* _WHAT THIS TASK INVOLVES_:
Restate the data below word for word. Skip any images it contains.

* _DATA BELOW_:

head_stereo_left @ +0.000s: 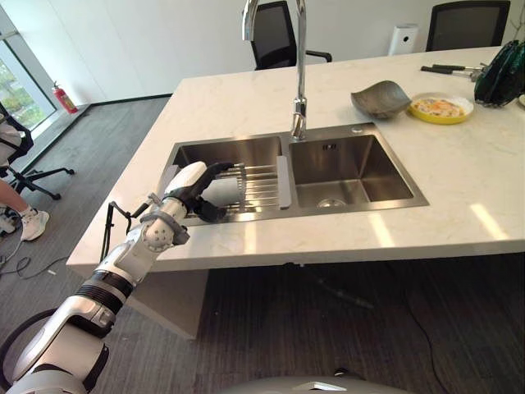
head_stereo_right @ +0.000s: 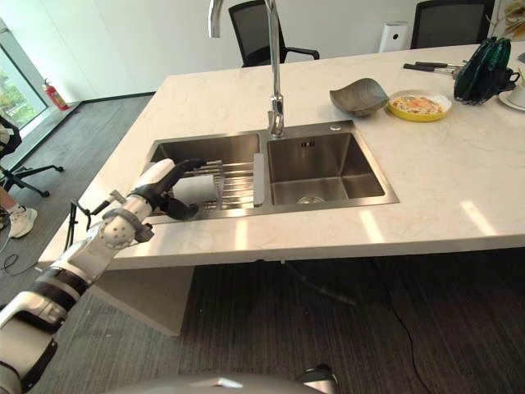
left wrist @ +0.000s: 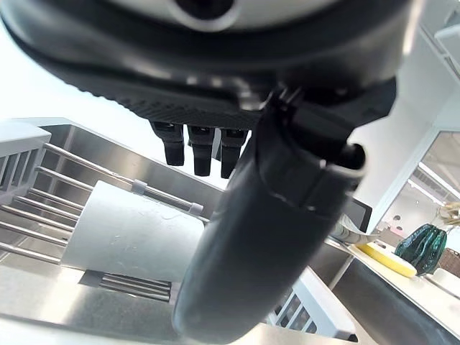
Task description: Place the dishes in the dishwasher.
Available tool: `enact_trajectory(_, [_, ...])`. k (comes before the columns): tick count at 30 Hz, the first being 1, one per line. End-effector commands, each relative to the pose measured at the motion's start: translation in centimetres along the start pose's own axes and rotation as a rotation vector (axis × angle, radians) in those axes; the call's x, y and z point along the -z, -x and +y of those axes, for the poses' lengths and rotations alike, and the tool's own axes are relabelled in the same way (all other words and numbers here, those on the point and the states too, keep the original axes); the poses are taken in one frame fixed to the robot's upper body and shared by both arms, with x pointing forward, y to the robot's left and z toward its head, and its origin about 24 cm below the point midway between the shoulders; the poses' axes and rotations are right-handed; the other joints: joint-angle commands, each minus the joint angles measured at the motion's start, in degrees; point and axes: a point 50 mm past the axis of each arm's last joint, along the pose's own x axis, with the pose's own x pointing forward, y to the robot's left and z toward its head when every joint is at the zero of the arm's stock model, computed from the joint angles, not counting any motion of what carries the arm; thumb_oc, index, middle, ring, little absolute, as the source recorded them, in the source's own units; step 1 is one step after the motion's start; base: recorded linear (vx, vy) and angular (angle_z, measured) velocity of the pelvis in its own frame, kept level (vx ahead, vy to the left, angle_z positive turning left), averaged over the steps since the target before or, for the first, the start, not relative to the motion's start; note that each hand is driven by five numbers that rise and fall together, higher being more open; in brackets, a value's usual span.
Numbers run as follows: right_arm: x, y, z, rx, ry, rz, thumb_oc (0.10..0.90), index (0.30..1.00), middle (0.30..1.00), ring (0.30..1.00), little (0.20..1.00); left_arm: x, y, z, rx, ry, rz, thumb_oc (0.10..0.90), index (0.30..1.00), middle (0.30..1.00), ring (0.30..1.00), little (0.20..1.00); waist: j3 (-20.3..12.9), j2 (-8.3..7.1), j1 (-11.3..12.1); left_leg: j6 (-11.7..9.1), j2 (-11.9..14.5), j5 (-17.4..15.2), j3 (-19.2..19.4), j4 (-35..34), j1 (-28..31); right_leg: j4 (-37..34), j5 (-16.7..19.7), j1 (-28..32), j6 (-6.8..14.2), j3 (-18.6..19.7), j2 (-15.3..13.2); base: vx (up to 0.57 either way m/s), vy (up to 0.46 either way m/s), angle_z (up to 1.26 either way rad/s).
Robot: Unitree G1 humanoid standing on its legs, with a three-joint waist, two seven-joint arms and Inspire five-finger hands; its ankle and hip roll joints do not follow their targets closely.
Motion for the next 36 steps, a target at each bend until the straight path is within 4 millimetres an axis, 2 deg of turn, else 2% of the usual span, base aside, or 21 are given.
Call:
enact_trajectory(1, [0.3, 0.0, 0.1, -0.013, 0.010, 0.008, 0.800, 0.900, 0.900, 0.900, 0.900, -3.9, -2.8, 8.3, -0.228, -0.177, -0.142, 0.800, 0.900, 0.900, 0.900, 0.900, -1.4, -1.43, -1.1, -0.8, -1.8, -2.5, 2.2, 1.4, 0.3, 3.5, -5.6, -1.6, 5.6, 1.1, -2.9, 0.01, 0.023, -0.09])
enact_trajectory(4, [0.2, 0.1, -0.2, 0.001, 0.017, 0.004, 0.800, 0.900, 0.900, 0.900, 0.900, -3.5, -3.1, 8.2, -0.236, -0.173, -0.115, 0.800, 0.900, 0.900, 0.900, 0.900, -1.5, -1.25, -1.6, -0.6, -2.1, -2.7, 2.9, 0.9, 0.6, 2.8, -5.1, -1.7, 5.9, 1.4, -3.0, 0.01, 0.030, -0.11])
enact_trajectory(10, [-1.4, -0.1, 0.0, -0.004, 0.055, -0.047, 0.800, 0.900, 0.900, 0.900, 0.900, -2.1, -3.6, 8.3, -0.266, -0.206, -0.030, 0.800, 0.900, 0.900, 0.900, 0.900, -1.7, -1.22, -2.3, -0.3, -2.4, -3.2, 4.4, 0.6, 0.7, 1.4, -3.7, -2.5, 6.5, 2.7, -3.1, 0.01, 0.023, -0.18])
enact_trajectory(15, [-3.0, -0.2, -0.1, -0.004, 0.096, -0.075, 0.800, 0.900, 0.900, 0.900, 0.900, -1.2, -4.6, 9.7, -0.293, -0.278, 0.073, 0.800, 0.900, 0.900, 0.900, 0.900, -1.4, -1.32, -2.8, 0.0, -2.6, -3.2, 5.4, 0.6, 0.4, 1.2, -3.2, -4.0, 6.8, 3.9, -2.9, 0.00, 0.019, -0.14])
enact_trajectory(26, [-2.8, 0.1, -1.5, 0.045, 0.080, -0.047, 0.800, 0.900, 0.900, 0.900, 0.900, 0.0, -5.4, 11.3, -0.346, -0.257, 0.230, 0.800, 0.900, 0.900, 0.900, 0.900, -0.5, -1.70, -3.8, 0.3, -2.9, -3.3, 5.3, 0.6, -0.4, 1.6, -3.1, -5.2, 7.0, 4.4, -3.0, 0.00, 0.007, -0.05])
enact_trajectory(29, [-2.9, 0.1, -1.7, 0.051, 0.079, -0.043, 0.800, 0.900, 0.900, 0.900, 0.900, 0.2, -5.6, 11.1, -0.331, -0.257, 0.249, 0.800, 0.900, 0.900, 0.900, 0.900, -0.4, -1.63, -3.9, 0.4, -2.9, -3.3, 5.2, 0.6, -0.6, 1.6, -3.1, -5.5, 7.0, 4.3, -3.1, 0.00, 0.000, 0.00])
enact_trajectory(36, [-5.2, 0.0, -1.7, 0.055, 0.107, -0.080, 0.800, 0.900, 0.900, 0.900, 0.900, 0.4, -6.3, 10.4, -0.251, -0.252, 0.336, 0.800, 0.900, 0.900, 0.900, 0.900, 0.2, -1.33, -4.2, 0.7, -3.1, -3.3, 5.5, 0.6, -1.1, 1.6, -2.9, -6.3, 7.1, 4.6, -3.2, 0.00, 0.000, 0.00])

* _OUTPUT BELOW_:
head_stereo_left @ +0.000s: 
head_stereo_right @ +0.000s: 
left wrist @ +0.000s: 
Task description: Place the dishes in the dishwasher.
Available tool: `enact_trajectory(_, [_, ...])`. k (comes before the columns): tick count at 30 Hz, the first being 1, one per line. End-effector commands, each relative to the pose measured at the motion's start: translation in centimetres along the start pose's own axes and rotation as a rotation vector (axis × angle, radians) in those axes; the call's x, y and z point along the -z, -x and +y of those axes, for the poses' lengths and rotations alike, and the tool's own axes are relabelled in the same way (all other words and numbers here, those on the point and the states too, keep the original axes); the poses are taken in one frame fixed to the robot's upper body and shared by both arms, with x pointing forward, y to the robot's left and z toward its head, and its origin about 24 cm below the point midway between the shoulders; the poses' axes and rotations are right-handed; the other joints: joint-angle commands, each minus the joint angles measured at the motion's start, in degrees; point and axes: a point 50 mm past the axis of each arm's last joint, along the pose's own x axis, with the pose's own x pointing forward, y to the robot's left and z toward its head when every joint is at the zero of the arm's stock model, computed from the joint angles, not counting any motion of what carries the arm; thumb_oc, index, middle, ring, little absolute, as the source recorded them, in the source's own units; step 1 is one step after the motion's start; base: recorded linear (vx, vy) and angular (angle_z, measured) velocity of the pelvis in its own frame, kept level (vx ahead, vy to the left, angle_z positive turning left), averaged over the steps since the target before or, for the first, the start, not relative to the motion's start; note that each hand is driven by five numbers that rise and fall together, higher being more open; in brackets, a value's usual span.
Numbers run as follows: right_arm: x, y, z, rx, ry, rz, thumb_oc (0.10..0.90), index (0.30..1.00), middle (0.30..1.00), ring (0.30..1.00), little (0.20..1.00); left_arm: x, y, z, rx, ry, rz, thumb_oc (0.10..0.90), index (0.30..1.00), middle (0.30..1.00), ring (0.30..1.00), little (0.20..1.00); waist: j3 (-20.3..12.9), j2 (-8.3..7.1), j1 (-11.3..12.1); left_leg: j6 (-11.7..9.1), j2 (-11.9..14.5), j5 (-17.4..15.2), j3 (-19.2..19.4), j4 (-35..34), j1 (-28..31); right_leg: j4 (-37..34), j5 (-16.7..19.7), j1 (-28..32), j6 (-6.8..14.2), j3 (-18.6..19.7), j2 (-15.3..13.2); base: vx (up to 0.57 either way m/s), vy (up to 0.46 either way m/s), angle_z (up to 1.26 either way rad/s).
Robot: Unitree G1 humanoid standing on its legs, with a three-joint waist, two seven-joint arms and Inspire five-finger hands; its ankle and hip roll joints do not follow their targets closely.
Motion for the next 36 steps, a target at each bend until the straight path is within 4 millimetres an axis, 2 deg of turn, else 2% of the usual span, base aside, or 21 are given.
Call:
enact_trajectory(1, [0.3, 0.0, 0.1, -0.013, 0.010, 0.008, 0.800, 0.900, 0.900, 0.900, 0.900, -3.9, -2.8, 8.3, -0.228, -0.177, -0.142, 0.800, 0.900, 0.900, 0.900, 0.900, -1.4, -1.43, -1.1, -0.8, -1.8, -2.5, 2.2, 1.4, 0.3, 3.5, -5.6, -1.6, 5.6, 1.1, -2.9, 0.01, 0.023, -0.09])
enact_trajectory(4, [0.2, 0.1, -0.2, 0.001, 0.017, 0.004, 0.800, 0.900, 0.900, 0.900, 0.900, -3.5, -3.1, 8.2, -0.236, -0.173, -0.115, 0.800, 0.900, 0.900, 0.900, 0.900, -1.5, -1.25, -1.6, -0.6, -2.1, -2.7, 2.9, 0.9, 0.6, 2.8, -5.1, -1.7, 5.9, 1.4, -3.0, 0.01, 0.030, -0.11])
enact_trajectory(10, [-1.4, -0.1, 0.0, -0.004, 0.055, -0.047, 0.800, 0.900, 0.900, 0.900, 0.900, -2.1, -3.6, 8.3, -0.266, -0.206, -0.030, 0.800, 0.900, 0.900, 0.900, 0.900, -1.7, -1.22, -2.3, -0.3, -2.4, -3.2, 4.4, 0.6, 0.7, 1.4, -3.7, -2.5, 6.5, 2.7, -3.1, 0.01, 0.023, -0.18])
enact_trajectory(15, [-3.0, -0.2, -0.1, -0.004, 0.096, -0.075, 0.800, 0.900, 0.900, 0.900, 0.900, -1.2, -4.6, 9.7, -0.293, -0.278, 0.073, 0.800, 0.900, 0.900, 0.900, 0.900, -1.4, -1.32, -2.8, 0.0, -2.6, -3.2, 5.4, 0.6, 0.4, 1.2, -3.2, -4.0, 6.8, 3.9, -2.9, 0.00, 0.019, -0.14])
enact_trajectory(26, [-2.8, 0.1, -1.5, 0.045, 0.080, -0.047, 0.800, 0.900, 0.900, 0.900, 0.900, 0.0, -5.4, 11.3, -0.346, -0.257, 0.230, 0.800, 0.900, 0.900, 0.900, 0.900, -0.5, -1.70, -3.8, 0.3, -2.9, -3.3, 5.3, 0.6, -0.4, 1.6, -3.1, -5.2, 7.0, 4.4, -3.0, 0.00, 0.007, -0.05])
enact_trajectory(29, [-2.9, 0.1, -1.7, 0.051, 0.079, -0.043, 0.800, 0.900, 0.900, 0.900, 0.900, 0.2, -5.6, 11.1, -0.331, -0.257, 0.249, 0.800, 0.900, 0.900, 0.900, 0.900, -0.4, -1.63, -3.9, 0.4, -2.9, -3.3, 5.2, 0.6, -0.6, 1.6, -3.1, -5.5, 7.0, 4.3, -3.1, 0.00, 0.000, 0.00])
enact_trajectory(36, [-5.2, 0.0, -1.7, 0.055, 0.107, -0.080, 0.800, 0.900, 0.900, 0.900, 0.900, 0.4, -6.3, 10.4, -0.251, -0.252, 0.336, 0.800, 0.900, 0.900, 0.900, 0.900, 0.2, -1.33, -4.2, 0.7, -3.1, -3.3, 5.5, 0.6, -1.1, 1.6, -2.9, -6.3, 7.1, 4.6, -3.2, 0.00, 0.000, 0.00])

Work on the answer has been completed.